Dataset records
%%
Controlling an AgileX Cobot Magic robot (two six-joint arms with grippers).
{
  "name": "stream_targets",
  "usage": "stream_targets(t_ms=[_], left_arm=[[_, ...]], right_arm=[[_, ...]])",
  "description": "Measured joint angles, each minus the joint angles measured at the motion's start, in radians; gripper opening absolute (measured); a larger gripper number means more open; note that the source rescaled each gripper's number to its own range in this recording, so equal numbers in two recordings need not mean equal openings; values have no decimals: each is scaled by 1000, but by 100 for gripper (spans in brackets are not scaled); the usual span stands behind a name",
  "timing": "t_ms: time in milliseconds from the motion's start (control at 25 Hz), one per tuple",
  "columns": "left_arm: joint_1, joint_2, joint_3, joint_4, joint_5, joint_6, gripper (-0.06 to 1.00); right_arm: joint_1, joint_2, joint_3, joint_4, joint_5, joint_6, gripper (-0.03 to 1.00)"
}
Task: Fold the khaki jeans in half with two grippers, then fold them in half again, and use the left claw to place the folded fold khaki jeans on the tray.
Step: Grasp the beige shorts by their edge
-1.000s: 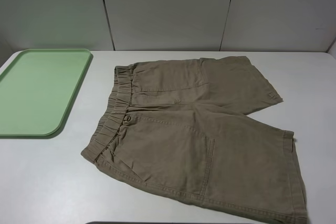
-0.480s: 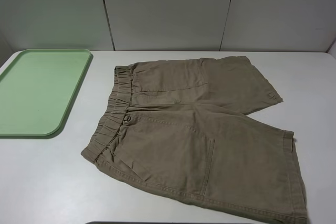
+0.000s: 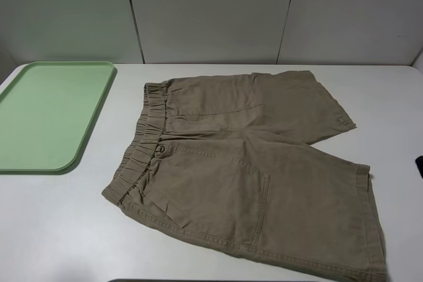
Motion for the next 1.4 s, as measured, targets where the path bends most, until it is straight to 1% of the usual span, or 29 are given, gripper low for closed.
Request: stream_targets(t_ms=[160,320,400,600,720,840,1000,1160,1400], left_arm=[[-81,102,0,11,-31,82,100],[-140,180,0,68,-56,137,100],[-162,217,0,104,-79,160,100],[-198,313,0,179,-134,207,100],[-205,380,-2,227,-183,237,100],[-205,459,-6,270,-241,261,100],[-205,561,-6,303,-326,294,100],[-205,663,-6,309,-417,304,100],[-205,813,-6,309,-552,308,100]], right_arm=[[76,98,0,0,27,-108,100],[154,182,0,-28,49,-170,100],[190,224,0,-62,54,-179,100],[242,318,0,-140,64,-182,100],[267,372,0,-185,62,-182,100],[274,425,0,-219,54,-182,100],[275,468,11,-231,-6,-183,100],[275,481,94,-269,-93,-184,100],[275,481,214,-341,-200,-193,100]])
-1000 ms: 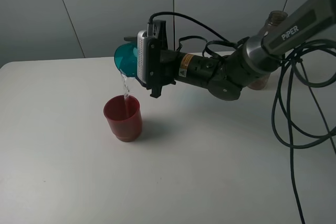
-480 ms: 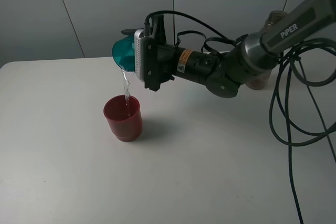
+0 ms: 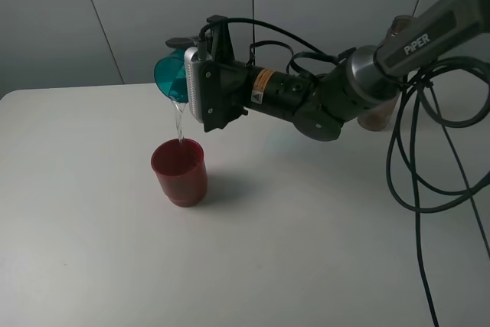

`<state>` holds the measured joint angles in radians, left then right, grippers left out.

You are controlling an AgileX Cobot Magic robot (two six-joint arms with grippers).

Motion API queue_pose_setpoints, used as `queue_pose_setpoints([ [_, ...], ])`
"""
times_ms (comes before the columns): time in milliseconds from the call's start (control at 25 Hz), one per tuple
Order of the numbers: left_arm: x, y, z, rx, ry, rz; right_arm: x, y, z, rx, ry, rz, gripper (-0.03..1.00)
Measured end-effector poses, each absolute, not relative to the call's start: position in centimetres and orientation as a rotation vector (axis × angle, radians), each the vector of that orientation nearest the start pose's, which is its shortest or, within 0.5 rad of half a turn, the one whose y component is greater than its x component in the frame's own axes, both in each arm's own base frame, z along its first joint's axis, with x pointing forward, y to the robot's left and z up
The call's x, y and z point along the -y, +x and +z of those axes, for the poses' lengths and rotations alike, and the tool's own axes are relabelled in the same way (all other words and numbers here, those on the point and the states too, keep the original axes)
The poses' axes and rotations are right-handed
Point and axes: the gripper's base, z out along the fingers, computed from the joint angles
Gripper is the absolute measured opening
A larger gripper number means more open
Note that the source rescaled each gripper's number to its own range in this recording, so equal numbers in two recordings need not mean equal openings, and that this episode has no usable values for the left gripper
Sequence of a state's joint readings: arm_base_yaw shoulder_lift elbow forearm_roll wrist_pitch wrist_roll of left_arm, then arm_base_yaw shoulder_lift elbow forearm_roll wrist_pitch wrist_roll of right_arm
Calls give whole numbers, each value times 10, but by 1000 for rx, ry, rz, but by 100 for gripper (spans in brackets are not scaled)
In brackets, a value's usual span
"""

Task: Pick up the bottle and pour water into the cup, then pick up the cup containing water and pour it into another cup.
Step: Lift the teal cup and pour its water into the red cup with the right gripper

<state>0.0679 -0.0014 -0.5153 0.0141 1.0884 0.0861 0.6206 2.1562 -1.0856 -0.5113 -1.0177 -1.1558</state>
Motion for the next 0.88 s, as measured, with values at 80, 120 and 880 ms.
queue_pose_setpoints([
  [80,-1,-8,279,-2057,18,112,-282,326,139,-493,-1523,-318,7],
  [120,-1,-8,279,-2057,18,112,-283,326,140,-482,-1523,-326,7],
  [880,-1,-8,279,-2057,18,112,-283,326,142,-277,-1574,-532,7],
])
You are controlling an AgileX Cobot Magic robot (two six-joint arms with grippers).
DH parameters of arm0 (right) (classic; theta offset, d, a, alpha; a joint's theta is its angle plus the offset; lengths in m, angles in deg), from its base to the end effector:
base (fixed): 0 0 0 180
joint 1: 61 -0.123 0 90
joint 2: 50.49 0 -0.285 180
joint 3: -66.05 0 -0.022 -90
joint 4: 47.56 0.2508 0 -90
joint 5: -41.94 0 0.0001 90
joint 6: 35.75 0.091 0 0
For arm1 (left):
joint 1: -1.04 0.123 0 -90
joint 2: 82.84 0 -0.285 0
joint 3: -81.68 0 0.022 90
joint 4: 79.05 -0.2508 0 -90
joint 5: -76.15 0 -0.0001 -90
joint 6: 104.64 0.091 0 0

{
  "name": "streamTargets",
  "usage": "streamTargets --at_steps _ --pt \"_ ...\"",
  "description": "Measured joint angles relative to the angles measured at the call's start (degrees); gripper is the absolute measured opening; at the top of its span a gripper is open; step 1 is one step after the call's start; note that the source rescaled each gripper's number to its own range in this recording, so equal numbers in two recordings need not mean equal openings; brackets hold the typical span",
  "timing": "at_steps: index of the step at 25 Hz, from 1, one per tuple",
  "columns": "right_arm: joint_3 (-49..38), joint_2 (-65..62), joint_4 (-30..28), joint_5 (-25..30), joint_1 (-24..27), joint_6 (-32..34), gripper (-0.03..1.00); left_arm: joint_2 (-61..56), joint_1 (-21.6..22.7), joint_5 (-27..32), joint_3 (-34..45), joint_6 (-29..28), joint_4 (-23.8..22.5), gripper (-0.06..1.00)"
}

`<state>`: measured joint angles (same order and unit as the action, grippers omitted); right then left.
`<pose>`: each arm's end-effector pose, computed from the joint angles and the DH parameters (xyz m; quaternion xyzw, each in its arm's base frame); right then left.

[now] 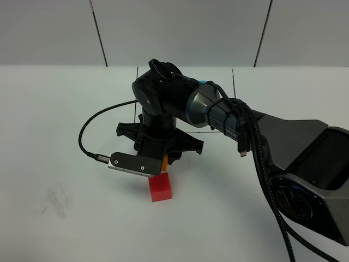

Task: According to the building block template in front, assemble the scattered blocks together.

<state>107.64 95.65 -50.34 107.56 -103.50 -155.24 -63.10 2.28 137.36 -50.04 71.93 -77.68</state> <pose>0.3717 0.3351 0.1505 -0.9850 0.1479 -0.0712 0.0528 0.0265 -0.0013 0.2759 -0.0375 0.9026 -0.0201 0.4284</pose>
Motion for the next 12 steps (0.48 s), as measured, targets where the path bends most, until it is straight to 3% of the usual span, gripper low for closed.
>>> streamTargets --at_steps 12 --pt "0.00 0.00 -0.19 -2.41 0.05 0.00 0.59 0.00 0.00 0.00 0.00 0.00 0.00 0.00"
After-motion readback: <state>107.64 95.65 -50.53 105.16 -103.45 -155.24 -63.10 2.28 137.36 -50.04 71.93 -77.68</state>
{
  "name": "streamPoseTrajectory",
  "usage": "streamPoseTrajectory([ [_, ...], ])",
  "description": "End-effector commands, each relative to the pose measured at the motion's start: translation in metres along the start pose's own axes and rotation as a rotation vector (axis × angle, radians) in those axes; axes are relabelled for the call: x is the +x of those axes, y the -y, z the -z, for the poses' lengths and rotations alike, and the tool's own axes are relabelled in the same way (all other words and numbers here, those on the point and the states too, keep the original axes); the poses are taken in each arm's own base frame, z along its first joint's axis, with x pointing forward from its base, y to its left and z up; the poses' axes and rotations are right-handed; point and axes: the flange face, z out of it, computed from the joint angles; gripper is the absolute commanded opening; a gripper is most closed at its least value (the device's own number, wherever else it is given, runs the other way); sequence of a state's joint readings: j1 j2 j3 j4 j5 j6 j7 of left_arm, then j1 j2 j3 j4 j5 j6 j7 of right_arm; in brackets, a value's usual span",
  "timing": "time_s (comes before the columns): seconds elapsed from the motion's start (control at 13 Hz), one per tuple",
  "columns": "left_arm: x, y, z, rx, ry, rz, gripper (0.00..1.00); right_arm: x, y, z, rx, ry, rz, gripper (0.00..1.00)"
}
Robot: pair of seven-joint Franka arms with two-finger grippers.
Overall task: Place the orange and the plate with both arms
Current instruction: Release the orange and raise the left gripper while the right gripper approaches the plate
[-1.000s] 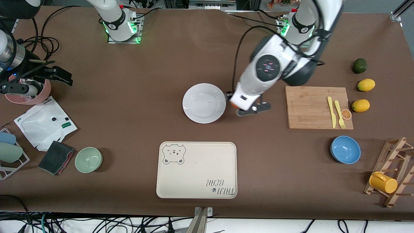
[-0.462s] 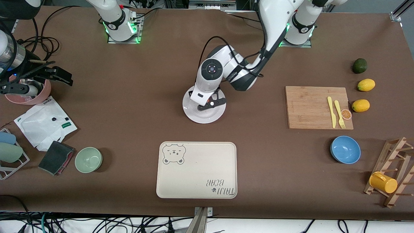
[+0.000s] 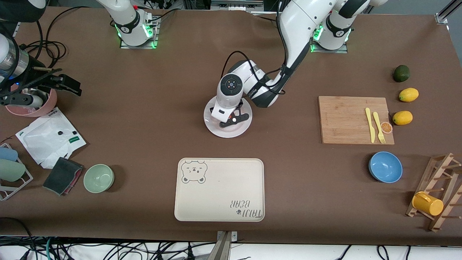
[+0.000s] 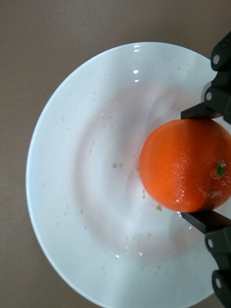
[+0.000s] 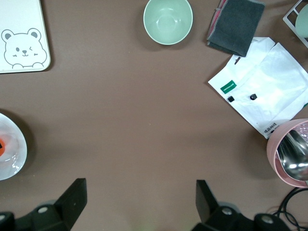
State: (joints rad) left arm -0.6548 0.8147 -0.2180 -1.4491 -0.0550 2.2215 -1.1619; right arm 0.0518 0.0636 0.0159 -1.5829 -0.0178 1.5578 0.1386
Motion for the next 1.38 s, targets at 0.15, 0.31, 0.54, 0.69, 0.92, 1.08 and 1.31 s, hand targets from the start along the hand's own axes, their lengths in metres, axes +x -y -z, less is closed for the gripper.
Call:
streamPoseTrajectory([
  [0.15,0.016,-0.002,0.020,-0.001,-0.045,0.028,1.00,0.018,0.009,-0.028,-0.003,0.046,0.074,1.00],
  [0.31,0.030,0.011,0.065,0.035,-0.038,0.048,1.00,0.026,0.019,-0.042,0.067,0.070,0.133,1.00],
  [0.54,0.049,0.046,0.151,0.100,-0.030,0.041,1.00,0.043,0.044,-0.084,0.132,0.136,0.142,1.00],
  [0.69,0.070,0.081,0.205,0.139,-0.029,-0.038,1.00,0.050,0.068,-0.114,0.141,0.170,0.169,1.00],
  [0.92,0.116,0.150,0.287,0.136,-0.018,-0.143,1.00,0.068,0.092,-0.167,0.285,0.226,0.134,1.00],
  [1.08,0.137,0.195,0.333,0.123,-0.025,-0.228,1.00,0.076,0.120,-0.196,0.357,0.228,0.125,1.00],
  [1.31,0.154,0.259,0.384,0.128,-0.005,-0.318,1.00,0.081,0.155,-0.237,0.414,0.226,0.137,1.00],
])
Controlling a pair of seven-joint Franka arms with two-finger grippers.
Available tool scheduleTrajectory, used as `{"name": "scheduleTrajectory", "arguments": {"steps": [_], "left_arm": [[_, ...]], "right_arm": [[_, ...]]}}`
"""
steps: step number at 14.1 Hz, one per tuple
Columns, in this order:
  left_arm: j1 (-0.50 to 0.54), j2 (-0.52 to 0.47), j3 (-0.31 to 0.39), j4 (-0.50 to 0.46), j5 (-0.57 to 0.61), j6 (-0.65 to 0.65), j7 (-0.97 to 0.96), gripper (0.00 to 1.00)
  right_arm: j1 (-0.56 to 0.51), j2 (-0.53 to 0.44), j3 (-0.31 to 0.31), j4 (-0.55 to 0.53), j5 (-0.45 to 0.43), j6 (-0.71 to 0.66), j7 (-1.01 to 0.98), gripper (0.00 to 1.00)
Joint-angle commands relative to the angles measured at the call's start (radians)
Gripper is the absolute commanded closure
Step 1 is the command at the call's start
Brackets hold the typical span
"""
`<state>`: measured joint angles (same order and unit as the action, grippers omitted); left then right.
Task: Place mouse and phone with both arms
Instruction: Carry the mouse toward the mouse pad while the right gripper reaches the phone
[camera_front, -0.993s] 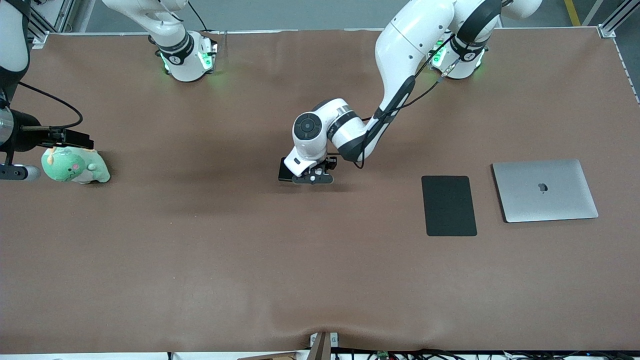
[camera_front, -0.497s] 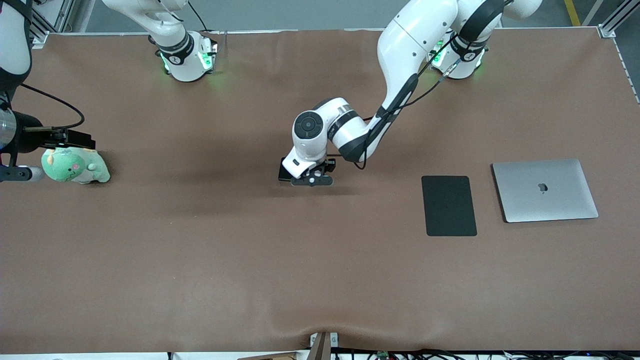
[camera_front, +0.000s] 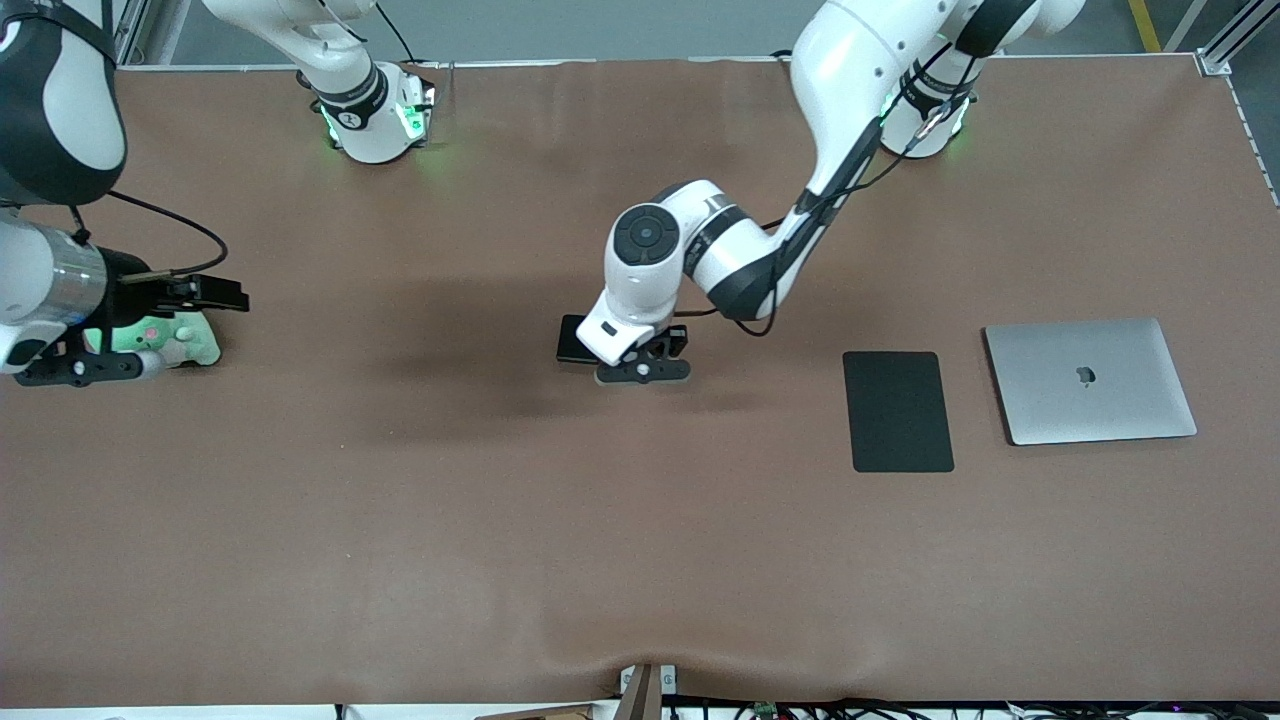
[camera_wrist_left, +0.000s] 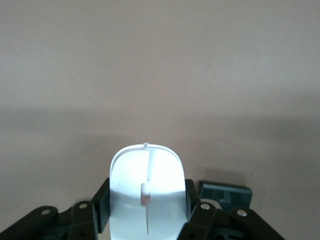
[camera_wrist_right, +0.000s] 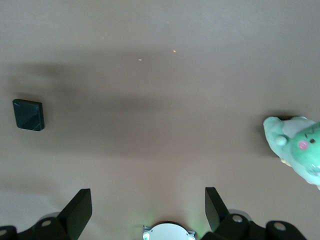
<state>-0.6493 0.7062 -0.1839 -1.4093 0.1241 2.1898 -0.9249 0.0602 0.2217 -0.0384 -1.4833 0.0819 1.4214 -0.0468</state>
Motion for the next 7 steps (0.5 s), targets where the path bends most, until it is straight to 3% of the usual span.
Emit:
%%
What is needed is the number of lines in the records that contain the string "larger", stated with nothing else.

TASK OUTPUT
2